And so it was done; and Fuensanta, for the girl was Fuensanta, the daughter of El Mojoso, entered the house of the silversmith as a servant, and became, as she had promised, circumspect, submissive, silent and industrious.
Little by little the silversmith grew fond of her; Don Andrés’ sister had been a basilisk, a violent and ill-tempered old maid for whose fits of bad temper he had always suffered. Fuensanta paid the old man delicate attentions to which he was unaccustomed, and he looked forward to an old age in an atmosphere of affection and respect.
“See here,” Don Andrés once said to her, “you must not be separated from your son. Bring the boy here.”
Fuensanta went to Obejo, and returned the following day with the boy. He was three years old, and a regular savage. Fuensanta, who realized that such a wild creature would not please such an orderly and meticulous person as the silversmith, always kept him segregated on the roof, where the little lad passed the long hours in play.
After she had been in Don Andrés Salvador’s house for three years, Fuensanta got married.
Among the agents and pedlars who were supplied in the shop, there was a young man, Rafael by name, whom they nicknamed El Pende.
This Rafael was at that time a gracious, pleasant chap of some twenty-odd years; he had the reputation of being lazy—firstly because he came from the Santa Marina district, and secondly because he was the son of Matapalos, one of the biggest loafers in Cordova.

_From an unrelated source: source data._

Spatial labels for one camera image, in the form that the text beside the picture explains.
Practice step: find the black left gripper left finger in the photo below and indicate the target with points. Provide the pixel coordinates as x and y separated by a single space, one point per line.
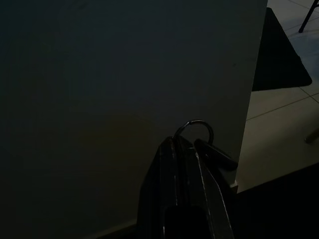
159 184

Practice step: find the black floor mat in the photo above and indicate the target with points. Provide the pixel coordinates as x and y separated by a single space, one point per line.
276 64

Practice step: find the black chair leg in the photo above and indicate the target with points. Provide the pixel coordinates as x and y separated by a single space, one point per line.
307 17

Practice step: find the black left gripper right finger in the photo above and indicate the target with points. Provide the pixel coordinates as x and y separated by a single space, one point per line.
190 181

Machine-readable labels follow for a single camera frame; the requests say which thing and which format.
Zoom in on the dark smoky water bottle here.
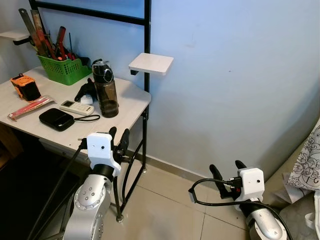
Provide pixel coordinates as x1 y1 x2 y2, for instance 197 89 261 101
91 59 120 119

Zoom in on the black rounded object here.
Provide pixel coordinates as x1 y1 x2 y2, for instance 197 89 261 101
74 77 97 104

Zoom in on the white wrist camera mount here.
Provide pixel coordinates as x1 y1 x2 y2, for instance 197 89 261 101
87 132 122 177
238 167 266 203

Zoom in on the small white side shelf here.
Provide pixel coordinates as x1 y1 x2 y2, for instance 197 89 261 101
0 30 31 46
129 53 174 76

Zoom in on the white black paisley cloth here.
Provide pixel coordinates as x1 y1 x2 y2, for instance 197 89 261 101
286 125 320 191

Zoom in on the red handled tool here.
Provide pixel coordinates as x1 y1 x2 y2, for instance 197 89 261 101
55 26 69 61

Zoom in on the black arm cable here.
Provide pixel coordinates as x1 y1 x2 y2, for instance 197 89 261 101
188 177 293 240
27 139 88 240

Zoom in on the grey steel ruler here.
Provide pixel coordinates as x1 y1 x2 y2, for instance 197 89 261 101
19 8 44 56

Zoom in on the grey fabric cushion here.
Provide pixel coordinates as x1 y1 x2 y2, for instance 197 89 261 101
279 192 317 240

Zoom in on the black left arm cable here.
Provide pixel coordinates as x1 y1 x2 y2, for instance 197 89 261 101
27 139 88 240

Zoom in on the long red flat pack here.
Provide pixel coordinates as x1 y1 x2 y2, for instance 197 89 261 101
7 96 55 122

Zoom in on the black pouch with strap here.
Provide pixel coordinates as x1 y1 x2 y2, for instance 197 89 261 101
39 108 101 132

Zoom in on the brown wooden ruler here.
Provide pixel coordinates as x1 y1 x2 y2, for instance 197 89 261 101
31 10 51 56

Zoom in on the white desk with black frame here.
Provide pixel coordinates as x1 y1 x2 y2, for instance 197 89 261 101
0 0 152 223

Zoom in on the green plastic basket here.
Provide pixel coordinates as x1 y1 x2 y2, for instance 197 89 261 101
37 54 92 86

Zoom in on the white remote control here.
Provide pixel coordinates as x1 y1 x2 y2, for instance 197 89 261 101
59 100 95 117

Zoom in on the beige bed base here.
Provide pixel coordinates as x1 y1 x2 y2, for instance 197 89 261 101
260 142 303 207

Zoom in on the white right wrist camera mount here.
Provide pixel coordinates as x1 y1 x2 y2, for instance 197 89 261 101
238 167 266 203

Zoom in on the small white object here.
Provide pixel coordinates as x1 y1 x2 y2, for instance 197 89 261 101
80 94 95 106

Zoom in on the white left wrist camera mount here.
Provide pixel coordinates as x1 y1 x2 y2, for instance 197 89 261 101
87 132 122 177

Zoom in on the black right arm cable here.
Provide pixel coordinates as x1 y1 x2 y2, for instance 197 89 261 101
188 177 293 240

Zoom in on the plain white cloth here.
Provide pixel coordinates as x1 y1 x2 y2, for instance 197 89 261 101
306 190 320 237

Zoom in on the orange and black device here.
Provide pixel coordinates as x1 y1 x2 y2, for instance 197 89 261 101
10 73 42 102

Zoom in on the thin dark screwdriver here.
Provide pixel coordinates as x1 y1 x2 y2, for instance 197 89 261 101
68 32 76 59

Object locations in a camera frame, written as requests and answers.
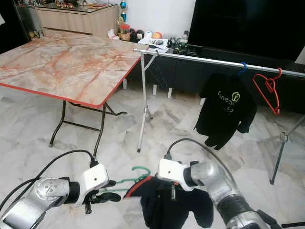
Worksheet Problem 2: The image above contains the navy shirt with red collar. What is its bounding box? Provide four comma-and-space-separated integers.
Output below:
124, 174, 215, 229

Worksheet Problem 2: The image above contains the green plastic hanger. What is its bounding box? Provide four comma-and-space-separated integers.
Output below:
98, 166, 152, 194

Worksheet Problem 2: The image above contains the blue plastic hanger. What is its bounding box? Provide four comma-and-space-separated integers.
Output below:
237, 61, 248, 77

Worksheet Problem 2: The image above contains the red plastic hanger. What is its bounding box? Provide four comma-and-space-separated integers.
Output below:
253, 67, 284, 116

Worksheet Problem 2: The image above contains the black t-shirt with green logo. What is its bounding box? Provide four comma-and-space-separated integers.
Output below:
194, 73, 258, 151

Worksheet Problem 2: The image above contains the black TV cabinet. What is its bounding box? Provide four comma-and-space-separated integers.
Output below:
124, 41, 305, 115

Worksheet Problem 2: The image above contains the silver metal clothes rack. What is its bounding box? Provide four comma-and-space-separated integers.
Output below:
132, 47, 305, 187

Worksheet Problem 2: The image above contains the marble folding table red edge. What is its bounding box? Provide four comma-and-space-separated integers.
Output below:
0, 32, 144, 158

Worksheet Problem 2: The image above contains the stack of white papers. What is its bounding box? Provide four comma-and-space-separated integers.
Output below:
137, 37, 170, 52

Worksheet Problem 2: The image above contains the jar with red lid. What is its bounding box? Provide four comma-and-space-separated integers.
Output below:
119, 24, 132, 41

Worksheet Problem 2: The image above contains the light wooden sideboard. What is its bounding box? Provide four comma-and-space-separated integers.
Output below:
36, 2, 120, 36

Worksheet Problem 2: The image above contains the black television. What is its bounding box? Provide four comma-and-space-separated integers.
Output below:
188, 0, 305, 62

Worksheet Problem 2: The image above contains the gold and blue trophy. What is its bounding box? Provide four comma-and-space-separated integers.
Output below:
118, 0, 128, 24

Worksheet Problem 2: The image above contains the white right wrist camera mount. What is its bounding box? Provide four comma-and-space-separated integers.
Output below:
156, 158, 187, 186

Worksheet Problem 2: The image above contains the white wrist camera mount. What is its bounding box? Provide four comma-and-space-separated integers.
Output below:
80, 163, 109, 194
156, 158, 187, 186

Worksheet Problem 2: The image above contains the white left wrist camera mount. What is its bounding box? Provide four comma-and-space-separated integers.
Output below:
80, 163, 109, 194

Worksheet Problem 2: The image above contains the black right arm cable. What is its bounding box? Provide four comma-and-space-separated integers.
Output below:
164, 137, 227, 167

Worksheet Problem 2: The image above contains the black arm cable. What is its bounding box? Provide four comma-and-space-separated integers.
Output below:
164, 137, 227, 167
0, 149, 98, 210

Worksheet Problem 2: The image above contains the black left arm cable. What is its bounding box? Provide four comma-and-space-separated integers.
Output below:
0, 149, 98, 210

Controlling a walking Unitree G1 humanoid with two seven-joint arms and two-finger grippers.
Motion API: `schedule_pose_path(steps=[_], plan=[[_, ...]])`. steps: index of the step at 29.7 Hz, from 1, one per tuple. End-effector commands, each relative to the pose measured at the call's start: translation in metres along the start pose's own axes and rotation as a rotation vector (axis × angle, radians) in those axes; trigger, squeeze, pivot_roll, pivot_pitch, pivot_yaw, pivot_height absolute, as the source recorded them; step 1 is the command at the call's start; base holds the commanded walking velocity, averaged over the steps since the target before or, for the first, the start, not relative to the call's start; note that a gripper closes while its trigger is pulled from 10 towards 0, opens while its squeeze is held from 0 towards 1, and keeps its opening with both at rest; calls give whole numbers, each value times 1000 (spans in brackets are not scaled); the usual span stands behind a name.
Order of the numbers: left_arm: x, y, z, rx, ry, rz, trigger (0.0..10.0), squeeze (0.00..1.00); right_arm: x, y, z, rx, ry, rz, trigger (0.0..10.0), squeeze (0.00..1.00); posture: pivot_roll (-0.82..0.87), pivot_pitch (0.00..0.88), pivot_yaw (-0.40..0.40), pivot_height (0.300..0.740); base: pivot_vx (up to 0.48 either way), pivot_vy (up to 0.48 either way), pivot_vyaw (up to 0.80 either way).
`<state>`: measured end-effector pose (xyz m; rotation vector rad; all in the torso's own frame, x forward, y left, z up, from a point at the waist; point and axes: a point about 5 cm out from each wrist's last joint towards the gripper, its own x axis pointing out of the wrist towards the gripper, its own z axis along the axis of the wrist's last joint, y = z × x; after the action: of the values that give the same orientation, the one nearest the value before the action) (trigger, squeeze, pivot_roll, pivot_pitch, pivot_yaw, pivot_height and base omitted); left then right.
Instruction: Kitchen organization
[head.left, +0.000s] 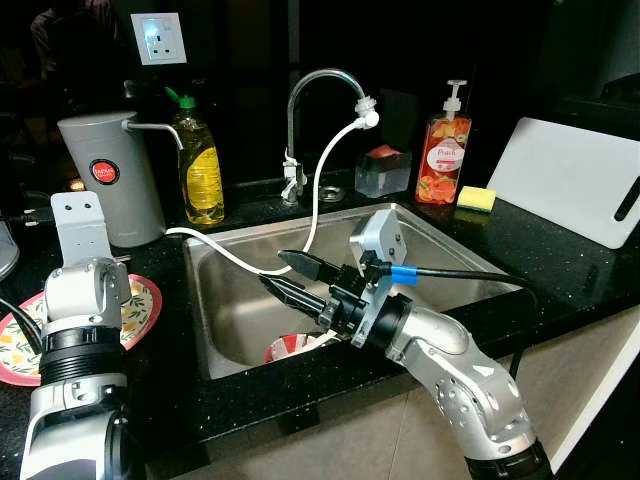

Matapalos, a distinguished member of the Pende dynasty, was a carpenter, and such a poor one, so they said, that the only things he could make were wedges, and even these never came out straight.
El Pende junior, in spite of his reputation as a loafer, used to work. He took up the business of peddling from town to town; selling necklaces and rosaries throughout the entire highlands, and buying old gold and lace wherever he went.
He was a gaudy and elegant lad, who spent nearly everything he earned on jewels and good clothes.